Playing cards are NOT tarot cards. Tarot cards are a late offshoot of playing cards.
The oldest playing cards were used in ancient china, and the 4-suit 52-card deck we used today was in use by the Mamluks in the 1300s (it is unknown when the 13th card was added to each suit - 48-card decks with 4 suits were in use in the 1000s and seem to have inspired both the 8-suits-of-12 decks of India and the 4-suits-of-13 Mamluk decks), using polo-sticks, swords, coins, and cups. When cards caught on in Europe, the Polo-Stick became the cudgel (as polo was an almost-unknown game in Europe), and in the mid-1500s a new five suit deck was created, probably inspired by the 48-card (some European nations omitted the ace for a couple of centuries) game Karnöffel that featured a complicated predecessor to the trumps used in games like euchre. In this new deck, the fifth suit would simplify the game by always counting as trump. This 5-suit deck was more expensive and thus remained the exclusive plaything of the upper class, with the lower classes sticking to the older one.

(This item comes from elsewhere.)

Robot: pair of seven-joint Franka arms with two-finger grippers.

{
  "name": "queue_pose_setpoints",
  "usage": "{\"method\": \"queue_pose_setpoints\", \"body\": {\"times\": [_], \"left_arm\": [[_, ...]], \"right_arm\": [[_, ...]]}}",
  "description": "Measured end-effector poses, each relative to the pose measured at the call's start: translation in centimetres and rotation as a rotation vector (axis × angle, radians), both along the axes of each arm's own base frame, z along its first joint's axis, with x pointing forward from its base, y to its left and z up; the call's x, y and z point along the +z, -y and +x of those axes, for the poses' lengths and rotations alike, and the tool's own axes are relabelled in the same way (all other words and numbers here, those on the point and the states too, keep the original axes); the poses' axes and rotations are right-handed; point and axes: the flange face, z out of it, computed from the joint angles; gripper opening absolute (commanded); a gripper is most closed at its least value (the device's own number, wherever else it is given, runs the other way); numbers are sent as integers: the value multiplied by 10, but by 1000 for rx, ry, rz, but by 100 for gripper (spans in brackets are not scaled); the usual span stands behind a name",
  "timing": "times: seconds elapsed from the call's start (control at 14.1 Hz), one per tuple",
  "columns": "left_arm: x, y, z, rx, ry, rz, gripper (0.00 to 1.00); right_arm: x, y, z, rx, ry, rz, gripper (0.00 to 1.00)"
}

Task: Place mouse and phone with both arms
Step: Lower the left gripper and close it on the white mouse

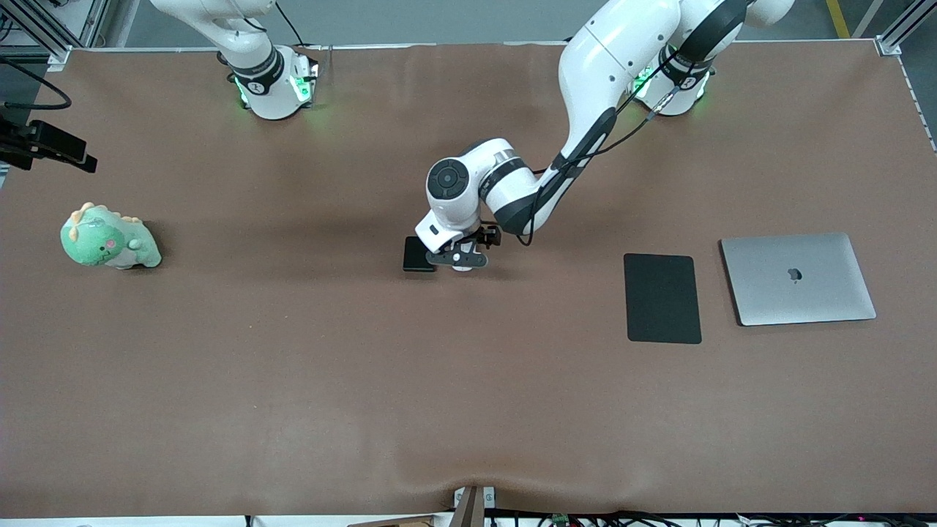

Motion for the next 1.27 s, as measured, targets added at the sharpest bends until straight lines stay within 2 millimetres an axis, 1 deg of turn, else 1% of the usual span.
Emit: {"method": "queue_pose_setpoints", "body": {"times": [0.49,0.57,0.64,0.71,1.06,1.27], "left_arm": [[-11,2,0,35,18,-7,100],[-13,2,0,45,23,-6,75],[-14,2,1,50,28,-7,25],[-15,2,0,51,31,-6,0],[-15,4,0,71,37,-5,0],[-13,4,1,72,41,-10,0]], "right_arm": [[-1,-1,0,1,-1,0,100],[-1,-1,0,1,-1,0,100],[-1,-1,1,1,-2,0,100],[-1,-1,1,1,-2,0,100],[-3,-1,2,1,-5,0,100],[-10,-1,6,3,-18,1,100]]}}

As the deck passed through Germanic countries, the suits became Leaves, Hearts, Bells, and Acorns before gestation in France morphed these into Clovers, Hearts, Pikes, and Tiles. When these moved to England, a fair smattering of the old names was still in use, and the mixture resulted in the Clover being called the club, and the Pike became the Spada (sword) and eventually Spade, as the older name was applied to them.
Tarot, with the odd fifth suit, languished in upper-class obscurity for about two hundred and fifty years until the late 1700s, when one of the perennial tides of mysticism siezed on them as a fortune-telling device. The Trump suite became the major arcana, and the other four suits constitute the minor arcana. Clubs became wands because that's a more mystical name, and for a long time it was common to call the coins "pentacles" or "circles" (both elements of traditional magic). The Wand is thus the equivalent of the club, and the Sword is a spade.